Oggi è il “Mercoledì delle Ceneri, giorno dei grandi propositi, giorno di programmazione delle grandi imprese spirituali – nell’atmosfera di preghiera e di digiuno rettamente inteso – che dovranno scandire il tempo e segnare lo spazio dei quaranta giorni per arrivare alla Pasqua con un taccuino spirituale ricco di annotazioni ‘belliche’, di ferite riportate, ma anche di conquiste raggiunte (e, magari, anche con la perdita di qualche grammo di peso…). Vogliamo riscoprire l’essenziale! Quanto cioè giova alla nostra vita di fede e che, nel tempo favorevole dei quaranta giorni, può e deve essere riscoperto, nuovamente assunto, sia personalmente, che comunitariamente”. Lo ha scritto il vescovo di Trivento, mons. Claudio Palumbo, nel messaggio per il tempo quaresimale.
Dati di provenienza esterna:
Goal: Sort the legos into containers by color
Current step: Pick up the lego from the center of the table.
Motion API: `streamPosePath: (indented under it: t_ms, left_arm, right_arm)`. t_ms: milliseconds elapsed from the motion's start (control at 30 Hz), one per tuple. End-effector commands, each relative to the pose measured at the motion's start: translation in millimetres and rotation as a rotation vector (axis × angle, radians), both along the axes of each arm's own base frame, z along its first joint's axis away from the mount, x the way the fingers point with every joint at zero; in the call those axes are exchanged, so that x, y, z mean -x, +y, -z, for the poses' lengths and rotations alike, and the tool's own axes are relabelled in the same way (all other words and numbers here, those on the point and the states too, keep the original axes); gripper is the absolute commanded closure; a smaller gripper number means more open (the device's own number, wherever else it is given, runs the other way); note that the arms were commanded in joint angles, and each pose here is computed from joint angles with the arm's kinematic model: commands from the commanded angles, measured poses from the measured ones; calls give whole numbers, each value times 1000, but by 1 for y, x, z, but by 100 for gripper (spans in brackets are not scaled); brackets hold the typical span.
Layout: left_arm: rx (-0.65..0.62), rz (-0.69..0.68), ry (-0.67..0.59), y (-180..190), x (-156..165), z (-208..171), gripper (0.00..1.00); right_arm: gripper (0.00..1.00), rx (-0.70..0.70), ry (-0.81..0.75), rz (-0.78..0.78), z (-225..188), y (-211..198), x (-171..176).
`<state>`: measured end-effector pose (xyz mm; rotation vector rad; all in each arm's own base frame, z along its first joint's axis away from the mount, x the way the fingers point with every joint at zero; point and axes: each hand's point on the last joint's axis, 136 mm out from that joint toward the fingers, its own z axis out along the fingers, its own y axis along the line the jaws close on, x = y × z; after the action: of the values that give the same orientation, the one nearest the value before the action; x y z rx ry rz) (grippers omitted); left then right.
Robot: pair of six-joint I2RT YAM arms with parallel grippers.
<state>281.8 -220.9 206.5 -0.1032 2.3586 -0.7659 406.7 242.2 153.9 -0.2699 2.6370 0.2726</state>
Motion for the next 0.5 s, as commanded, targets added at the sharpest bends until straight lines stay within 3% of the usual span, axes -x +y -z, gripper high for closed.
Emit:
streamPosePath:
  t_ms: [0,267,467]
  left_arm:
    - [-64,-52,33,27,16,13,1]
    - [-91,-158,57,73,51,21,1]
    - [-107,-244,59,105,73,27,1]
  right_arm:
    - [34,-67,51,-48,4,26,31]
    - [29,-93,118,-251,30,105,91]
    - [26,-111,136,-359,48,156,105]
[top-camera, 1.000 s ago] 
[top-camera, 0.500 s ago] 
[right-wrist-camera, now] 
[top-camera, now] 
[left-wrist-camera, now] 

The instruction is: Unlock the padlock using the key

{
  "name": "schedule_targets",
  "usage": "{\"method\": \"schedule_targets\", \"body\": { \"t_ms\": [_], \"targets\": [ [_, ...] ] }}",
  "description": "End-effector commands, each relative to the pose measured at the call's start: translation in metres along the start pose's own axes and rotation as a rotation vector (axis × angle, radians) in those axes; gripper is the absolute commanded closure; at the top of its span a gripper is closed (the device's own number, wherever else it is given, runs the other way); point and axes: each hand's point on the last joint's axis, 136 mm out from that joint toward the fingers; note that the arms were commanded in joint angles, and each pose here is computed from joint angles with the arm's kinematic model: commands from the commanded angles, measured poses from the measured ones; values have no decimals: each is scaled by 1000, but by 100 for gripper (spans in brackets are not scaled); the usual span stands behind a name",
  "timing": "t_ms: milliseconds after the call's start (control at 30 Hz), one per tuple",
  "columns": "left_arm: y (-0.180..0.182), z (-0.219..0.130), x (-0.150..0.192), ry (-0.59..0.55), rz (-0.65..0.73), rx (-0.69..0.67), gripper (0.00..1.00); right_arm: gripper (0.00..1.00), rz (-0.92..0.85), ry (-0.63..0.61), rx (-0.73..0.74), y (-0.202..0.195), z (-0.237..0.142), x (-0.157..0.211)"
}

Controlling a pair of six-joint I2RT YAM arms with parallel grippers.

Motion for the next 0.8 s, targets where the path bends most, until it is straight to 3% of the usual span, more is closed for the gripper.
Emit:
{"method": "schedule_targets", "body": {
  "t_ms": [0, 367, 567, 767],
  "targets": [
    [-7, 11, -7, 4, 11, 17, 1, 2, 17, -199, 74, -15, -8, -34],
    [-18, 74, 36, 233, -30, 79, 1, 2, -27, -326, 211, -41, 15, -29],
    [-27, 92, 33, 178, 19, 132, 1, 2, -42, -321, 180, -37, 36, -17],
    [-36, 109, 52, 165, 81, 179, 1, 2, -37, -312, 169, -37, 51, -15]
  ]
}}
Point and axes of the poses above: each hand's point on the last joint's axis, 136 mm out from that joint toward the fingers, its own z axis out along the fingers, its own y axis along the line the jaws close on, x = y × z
Il presule ricorda l’importanza di “preghiera, digiuno e carità”. Innanzitutto “la preghiera. Ancora quest’anno connotata da un motivo prioritario di richiesta: la pace! Signore, dona a noi la pace! In Europa, nel Medio Oriente, e nel mondo. Dona la Tua pace! Pace nei cuori. Nei nostri cuori, anzitutto”. E poi “il digiuno”. “È la seconda opera richiesta per la conversione quaresimale”, ricorda mons. Palumbo. “Di quale digiuno parliamo?”, domanda. “Certamente – spiega il vescovo – non della privazione alimentare volontaria intrapresa per motivazioni politiche o sociali o vagamente religiose e scandita nelle fasi di post-assorbimento, digiuno breve, digiuno medio e digiuno prolungato. Non è questo il digiuno di cui parla Gesù nel Vangelo di Matteo sopra riferito. Il digiuno di cui si parla è quello spirituale, che ci porta alla Carità, alla condivisione: condividere anzitutto cosa significa mancare di qualcosa, per poi donare a chi è costretto a digiunare. Un digiuno staccato dalla carità/elemosina può diventare un digiuno fatto per ammassare ancora di più”. Infine, “l’elemosina/carità”. “Anche qui – osserva – occorre una domanda di chiarimento: di quale elemosina si tratta?”. “Certamente – precisa mons. Palumbo – non delle cose superflue che, invece di buttarle, pensiamo di donare. Sicuramente, invece, si tratta di quella attenzione ai bisogni altrui che porta a privarci di qualcosa di necessario per soccorrere chi è nel bisogno più di noi”.